Earlier today, I opened Gojek and noticed something was off about the UI. I took a screenshot, zoomed in, and realized I was right. The shadow of the Gopay balance bar is clipped.
A screenshot of the Gojek app home page with Casey Muratori on a recent podcast with NeetCode
When I saw that, it took me back to the year 2018 when I was 15 years old developing an app for a local cafe. I remembered how frustrated I was trying to fix this. I ended up with a fix that I wasn't even satisfied with, and I felt there had to be a better solution or maybe I was doing it wrong. It happens when a component with a shadow doesn’t have enough space for the shadow to render, so it gets clipped. I ended up adding extra spacing below it and reducing the spacing of the component underneath so the layout still looked the same. Now I understand that the frustration was just an obstacle that I needed to learn my way through.
Nowadays, AI agents can fix many of these problems for us. We only need to point out that something looks wrong and it will, most of the time, find and fix the problem. AI agents may be one of the most transformative innovations in computing history, but they also risk removing the kind of friction that learning depends on. Students, teachers, everyone is delegating their work to these AI agents to be more efficient, slowly trading struggle for convenience, and I can’t help but wonder what happens when nobody struggles through problems anymore.
The Wall-E Effect
From the film Wall-E. Image courtesy of Pixar Studios
Recently, I rewatched WALL-E with my little sister for the first time since I was a kid. It’s a movie about Earth becoming a planet buried in garbage due to extreme mass consumerism, forcing humanity to leave on what was supposed to be a five-year space cruise while robots cleaned the planet. But as the years passed, Earth’s atmosphere became even more toxic from the overwhelming amount of waste, and the cruise quietly continued for hundreds of years. Eventually, humanity disappeared from Earth entirely.

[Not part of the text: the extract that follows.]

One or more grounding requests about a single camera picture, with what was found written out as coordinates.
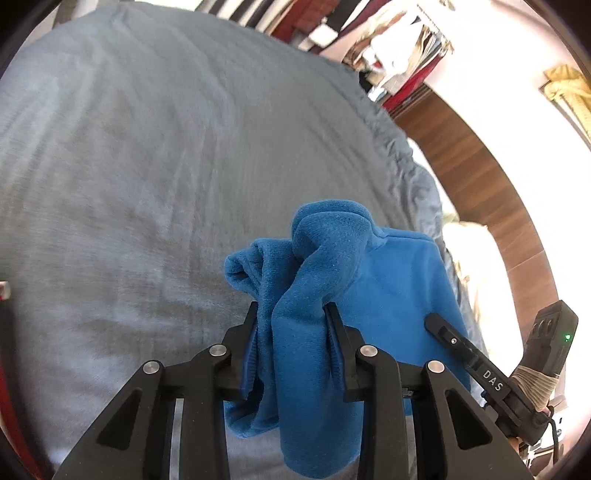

The cruise passengers were happy, to say the least. Robots took care of everything for them. They floated around on flying chairs, never needing to work, while every part of their lives was controlled digitally. It sounds comfortable, even desirable, but at what cost? Humanity had become lazy. People grew obese, babies never learned to walk, and everyone spent their days staring at screens while video calling friends sitting right beside them. They had become completely dependent on machines, and the most terrifying part was that they never realized what they had become because they never had to.
Looking Back
The frustration I had about the shadow clipping was a blessing. I learned my way through even though it wasn't perfect but that's okay. Now I wonder what a decade or two from now will look like. I wonder what my little sister will become then. But then I remembered an article written by the amazing father of two sets of twins Aaron Francis, An argument for logging off.
It's okay not to worry about what is happening to the world. There is only so much we can do about it. We have to focus more on what we can do and less on what the world will become. Have some hope. Instead of letting our children use AI to speedrun their homework, be there and work the problem with them.
Don't be the cruise passenger. Also fix that damn shadow clipping Gojek.